(Provided material begins)

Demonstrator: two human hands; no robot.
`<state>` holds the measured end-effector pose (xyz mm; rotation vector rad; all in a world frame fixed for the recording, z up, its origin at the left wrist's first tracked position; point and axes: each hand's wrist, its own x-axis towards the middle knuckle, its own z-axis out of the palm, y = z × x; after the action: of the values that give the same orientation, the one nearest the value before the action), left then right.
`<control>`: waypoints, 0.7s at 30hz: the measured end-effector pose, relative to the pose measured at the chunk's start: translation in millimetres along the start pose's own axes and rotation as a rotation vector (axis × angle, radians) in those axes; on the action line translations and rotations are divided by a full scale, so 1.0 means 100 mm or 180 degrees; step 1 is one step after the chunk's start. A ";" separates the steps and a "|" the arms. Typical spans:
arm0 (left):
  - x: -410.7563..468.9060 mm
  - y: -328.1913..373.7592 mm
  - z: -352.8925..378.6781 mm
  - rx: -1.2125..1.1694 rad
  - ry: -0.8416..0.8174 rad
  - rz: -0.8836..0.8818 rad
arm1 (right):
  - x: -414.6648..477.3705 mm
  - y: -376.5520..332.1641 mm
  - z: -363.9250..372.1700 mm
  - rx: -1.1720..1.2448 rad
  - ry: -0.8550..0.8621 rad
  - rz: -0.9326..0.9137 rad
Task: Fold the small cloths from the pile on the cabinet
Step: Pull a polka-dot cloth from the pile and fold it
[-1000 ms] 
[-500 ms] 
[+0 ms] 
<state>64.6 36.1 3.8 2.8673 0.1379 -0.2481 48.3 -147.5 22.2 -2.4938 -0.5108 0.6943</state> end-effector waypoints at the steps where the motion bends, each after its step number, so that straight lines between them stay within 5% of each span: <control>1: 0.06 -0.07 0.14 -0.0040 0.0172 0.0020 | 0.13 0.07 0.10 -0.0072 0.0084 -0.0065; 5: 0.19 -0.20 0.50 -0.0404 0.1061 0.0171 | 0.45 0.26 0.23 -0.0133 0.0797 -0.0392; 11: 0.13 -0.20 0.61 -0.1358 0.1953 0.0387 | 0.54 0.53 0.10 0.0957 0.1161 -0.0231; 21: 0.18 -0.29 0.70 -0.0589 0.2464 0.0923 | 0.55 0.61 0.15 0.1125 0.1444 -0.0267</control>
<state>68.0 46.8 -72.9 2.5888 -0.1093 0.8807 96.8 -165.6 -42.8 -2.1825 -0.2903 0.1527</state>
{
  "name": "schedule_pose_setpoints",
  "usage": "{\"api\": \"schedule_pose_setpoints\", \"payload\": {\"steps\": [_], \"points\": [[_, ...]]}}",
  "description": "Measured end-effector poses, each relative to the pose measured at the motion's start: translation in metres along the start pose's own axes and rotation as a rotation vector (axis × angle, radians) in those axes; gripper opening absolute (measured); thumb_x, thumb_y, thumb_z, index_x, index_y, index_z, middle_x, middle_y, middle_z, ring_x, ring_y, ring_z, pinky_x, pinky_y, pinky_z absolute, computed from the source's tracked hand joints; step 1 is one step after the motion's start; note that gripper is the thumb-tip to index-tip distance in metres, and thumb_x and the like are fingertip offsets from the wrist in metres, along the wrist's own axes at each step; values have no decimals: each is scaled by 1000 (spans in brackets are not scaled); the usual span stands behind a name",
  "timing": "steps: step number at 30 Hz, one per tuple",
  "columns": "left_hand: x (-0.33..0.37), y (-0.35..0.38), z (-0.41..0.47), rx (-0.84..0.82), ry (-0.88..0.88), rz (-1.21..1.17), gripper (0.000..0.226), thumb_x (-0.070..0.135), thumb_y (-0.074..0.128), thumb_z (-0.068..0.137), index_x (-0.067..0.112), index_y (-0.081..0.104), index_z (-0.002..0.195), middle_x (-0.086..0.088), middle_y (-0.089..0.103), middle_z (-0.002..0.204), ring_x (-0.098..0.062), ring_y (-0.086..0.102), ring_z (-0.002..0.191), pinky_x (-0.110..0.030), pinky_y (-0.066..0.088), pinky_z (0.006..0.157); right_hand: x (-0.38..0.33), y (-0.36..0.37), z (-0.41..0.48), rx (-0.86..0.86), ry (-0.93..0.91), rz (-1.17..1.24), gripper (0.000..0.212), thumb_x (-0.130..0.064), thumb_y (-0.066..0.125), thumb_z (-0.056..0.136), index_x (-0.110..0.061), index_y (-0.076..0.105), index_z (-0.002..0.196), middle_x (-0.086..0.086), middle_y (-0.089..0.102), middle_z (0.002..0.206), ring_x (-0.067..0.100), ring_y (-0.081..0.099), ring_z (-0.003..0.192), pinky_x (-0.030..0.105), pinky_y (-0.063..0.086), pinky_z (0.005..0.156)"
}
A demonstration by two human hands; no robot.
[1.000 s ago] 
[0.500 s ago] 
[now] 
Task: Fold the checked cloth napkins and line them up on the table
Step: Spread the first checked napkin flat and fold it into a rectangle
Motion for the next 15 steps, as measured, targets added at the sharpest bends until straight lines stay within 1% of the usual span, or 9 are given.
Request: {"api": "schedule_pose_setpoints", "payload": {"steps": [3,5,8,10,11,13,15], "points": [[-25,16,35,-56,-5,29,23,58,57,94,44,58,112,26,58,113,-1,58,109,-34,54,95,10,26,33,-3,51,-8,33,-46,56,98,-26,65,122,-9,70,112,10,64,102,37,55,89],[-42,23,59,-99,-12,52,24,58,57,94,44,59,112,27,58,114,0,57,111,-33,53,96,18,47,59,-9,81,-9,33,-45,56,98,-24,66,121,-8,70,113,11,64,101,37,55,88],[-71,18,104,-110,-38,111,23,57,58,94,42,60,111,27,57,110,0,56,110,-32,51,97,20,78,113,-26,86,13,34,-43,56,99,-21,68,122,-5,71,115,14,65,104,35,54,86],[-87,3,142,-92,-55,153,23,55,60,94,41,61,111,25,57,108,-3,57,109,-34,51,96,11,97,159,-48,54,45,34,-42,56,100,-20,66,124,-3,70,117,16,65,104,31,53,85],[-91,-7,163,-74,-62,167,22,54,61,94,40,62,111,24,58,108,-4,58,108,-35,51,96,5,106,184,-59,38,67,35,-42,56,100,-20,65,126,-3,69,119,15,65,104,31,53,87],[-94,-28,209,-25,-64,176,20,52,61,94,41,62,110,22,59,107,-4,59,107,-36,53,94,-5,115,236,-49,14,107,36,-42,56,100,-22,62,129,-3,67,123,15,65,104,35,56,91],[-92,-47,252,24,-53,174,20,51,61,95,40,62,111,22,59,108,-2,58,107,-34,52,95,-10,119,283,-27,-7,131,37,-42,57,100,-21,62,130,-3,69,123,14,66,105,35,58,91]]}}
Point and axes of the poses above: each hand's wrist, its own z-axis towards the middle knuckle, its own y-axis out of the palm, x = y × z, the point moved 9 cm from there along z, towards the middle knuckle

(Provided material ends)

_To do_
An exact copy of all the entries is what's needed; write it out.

_Solution to the problem_
Demonstrator: two human hands; no robot.
`<state>` holds the measured end-effector pose (xyz mm; rotation vector rad; all in a world frame fixed for the recording, z up, its origin at the left wrist's first tracked position; point and axes: each hand's wrist, its own x-axis towards the middle knuckle, its own z-axis out of the palm, y = z × x; after the action: of the values that give the same orientation, the one nearest the value before the action), left then right.
`<control>`: waypoints, 0.7s at 30hz: the measured end-effector pose, relative to the pose measured at the chunk's start: translation in millimetres along the start pose's own axes and rotation as a rotation vector (axis × angle, radians) in those axes; on the action line translations and rotations are divided by a full scale, so 1.0 means 100 mm or 180 degrees; step 1 is one step after the chunk's start. A ";" separates the steps and a "|" the arms. Typical spans:
arm0 (left):
  - x: -410.7563..468.9060 mm
  - y: -328.1913..373.7592 mm
  - z: -352.8925..378.6781 mm
  - rx: -1.2125..1.1694 rad
  - ry: -0.8416..0.8174 rad
  - rz: -0.8836..0.8818 rad
arm1 (right):
  - x: -414.6648..477.3705 mm
  - y: -376.5520..332.1641 mm
  - z: -363.9250..372.1700 mm
  - rx: -1.1720..1.2448 rad
  - ry: -0.8550..0.8621 rad
  - rz: -0.9326..0.9137 rad
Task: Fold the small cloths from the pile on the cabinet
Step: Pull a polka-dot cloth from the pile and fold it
[-1000 ms] 
[-500 ms] 
[+0 ms] 
<state>64.6 36.1 3.8 2.8673 0.1379 -0.2481 48.3 -147.5 22.2 -2.4938 -0.5108 0.6943</state> end-effector waypoints at the steps where the motion bends, each after its step number, so that straight lines between them stay within 5% of each span: <control>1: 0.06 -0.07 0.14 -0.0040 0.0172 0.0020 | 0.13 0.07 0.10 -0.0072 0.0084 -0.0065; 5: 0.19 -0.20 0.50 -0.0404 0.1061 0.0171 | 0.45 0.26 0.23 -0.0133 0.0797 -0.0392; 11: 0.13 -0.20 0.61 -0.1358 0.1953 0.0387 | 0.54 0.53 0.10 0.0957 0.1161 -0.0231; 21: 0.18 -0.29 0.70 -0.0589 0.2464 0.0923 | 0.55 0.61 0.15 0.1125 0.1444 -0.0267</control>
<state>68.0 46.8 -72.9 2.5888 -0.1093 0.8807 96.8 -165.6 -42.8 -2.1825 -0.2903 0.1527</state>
{
  "name": "schedule_pose_setpoints",
  "usage": "{\"api\": \"schedule_pose_setpoints\", \"payload\": {\"steps\": [_], \"points\": [[_, ...]]}}",
  "description": "Measured end-effector poses, each relative to the pose measured at the motion's start: translation in metres along the start pose's own axes and rotation as a rotation vector (axis × angle, radians) in those axes; gripper opening absolute (measured); thumb_x, thumb_y, thumb_z, index_x, index_y, index_z, middle_x, middle_y, middle_z, ring_x, ring_y, ring_z, pinky_x, pinky_y, pinky_z absolute, computed from the source's tracked hand joints; step 1 is one step after the motion's start; note that gripper is the thumb-tip to index-tip distance in metres, and thumb_x and the like are fingertip offsets from the wrist in metres, along the wrist's own axes at each step; values have no decimals: each is scaled by 1000 (spans in brackets are not scaled); the usual span stands behind a name",
  "timing": "steps: step number at 30 Hz, one per tuple",
  "columns": "left_hand: x (-0.33..0.37), y (-0.35..0.38), z (-0.41..0.47), rx (-0.84..0.82), ry (-0.88..0.88), rz (-1.21..1.17), gripper (0.000..0.226), thumb_x (-0.070..0.135), thumb_y (-0.074..0.128), thumb_z (-0.068..0.137), index_x (-0.067..0.112), index_y (-0.081..0.104), index_z (-0.002..0.195), middle_x (-0.086..0.088), middle_y (-0.089..0.103), middle_z (-0.002..0.204), ring_x (-0.098..0.062), ring_y (-0.086..0.102), ring_z (-0.002..0.191), pinky_x (-0.110..0.030), pinky_y (-0.066..0.088), pinky_z (0.006..0.157); right_hand: x (-0.38..0.33), y (-0.36..0.37), z (-0.41..0.48), rx (-0.86..0.86), ry (-0.93..0.91), rz (-1.17..1.24), gripper (0.000..0.212), thumb_x (-0.130..0.064), thumb_y (-0.066..0.125), thumb_z (-0.056..0.136), index_x (-0.110..0.061), index_y (-0.076..0.105), index_z (-0.002..0.196), middle_x (-0.086..0.086), middle_y (-0.089..0.102), middle_z (0.002..0.206), ring_x (-0.067..0.100), ring_y (-0.081..0.099), ring_z (-0.003..0.192), pinky_x (-0.030..0.105), pinky_y (-0.063..0.086), pinky_z (0.005..0.156)"
}
A demonstration by two human hands; no robot.
[1.000 s ago] 
[0.500 s ago] 
[now] 
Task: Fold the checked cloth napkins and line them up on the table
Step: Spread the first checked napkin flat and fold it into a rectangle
Motion for the next 15 steps, as measured, targets added at the sharpest bends until straight lines stay within 1% of the usual span, or 9 are given.
Request: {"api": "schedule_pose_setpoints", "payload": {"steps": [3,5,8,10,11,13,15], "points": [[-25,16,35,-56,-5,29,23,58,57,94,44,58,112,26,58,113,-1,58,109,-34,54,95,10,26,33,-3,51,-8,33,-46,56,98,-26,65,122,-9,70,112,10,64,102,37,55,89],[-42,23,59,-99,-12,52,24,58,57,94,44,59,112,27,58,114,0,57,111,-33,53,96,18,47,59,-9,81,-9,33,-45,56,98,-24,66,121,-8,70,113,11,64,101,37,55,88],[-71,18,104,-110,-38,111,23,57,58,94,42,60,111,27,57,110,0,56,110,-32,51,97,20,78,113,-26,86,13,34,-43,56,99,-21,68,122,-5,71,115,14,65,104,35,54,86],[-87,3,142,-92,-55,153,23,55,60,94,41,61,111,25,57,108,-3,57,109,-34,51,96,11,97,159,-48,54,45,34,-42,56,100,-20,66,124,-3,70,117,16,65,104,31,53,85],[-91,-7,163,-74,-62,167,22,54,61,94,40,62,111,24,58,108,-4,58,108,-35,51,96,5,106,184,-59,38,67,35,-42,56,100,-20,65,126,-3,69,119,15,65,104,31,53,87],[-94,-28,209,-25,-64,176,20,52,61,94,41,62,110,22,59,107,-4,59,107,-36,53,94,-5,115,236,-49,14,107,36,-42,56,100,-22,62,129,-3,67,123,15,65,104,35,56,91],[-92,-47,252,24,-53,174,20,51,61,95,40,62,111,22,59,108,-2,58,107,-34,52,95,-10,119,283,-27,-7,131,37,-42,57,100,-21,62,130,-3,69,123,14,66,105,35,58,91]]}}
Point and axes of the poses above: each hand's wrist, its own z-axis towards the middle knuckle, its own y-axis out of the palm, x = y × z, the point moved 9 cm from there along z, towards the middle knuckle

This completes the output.